*Work to be completed:*
Some of the lines below need repeating. Reproduce exactly those between the lines holding "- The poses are" and "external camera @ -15", inclusive.

┌──

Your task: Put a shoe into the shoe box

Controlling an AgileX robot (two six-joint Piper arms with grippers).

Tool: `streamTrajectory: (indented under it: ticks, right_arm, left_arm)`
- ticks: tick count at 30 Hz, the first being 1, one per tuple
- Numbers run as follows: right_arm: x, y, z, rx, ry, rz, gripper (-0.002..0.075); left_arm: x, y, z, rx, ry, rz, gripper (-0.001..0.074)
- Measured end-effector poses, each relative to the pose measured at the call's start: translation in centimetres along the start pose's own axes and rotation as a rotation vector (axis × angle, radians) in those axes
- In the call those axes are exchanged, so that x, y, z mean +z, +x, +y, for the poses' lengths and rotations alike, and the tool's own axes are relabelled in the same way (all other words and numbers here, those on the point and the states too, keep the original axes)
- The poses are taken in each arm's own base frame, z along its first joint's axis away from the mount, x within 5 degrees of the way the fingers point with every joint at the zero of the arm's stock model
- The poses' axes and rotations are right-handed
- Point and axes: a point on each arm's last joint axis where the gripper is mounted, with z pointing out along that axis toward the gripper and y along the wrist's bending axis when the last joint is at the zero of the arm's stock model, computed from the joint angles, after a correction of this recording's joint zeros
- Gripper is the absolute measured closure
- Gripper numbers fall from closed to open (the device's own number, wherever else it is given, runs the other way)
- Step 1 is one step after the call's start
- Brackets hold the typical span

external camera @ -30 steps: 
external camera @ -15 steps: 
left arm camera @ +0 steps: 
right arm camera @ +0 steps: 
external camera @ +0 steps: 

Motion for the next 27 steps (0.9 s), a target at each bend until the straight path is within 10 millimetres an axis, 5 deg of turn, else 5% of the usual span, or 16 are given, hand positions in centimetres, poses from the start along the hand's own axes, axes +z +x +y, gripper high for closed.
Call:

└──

*Written answer:*
- The poses are taken in each arm's own base frame, z along its first joint's axis away from the mount, x within 5 degrees of the way the fingers point with every joint at the zero of the arm's stock model
- The poses' axes and rotations are right-handed
- Point and axes: a point on each arm's last joint axis where the gripper is mounted, with z pointing out along that axis toward the gripper and y along the wrist's bending axis when the last joint is at the zero of the arm's stock model, computed from the joint angles, after a correction of this recording's joint zeros
- Gripper is the absolute measured closure
- Gripper numbers fall from closed to open (the device's own number, wherever else it is given, runs the other way)
- Step 1 is one step after the call's start
- Brackets hold the typical span

external camera @ -30 steps: 
external camera @ -15 steps: 

With this output, the exercise is done.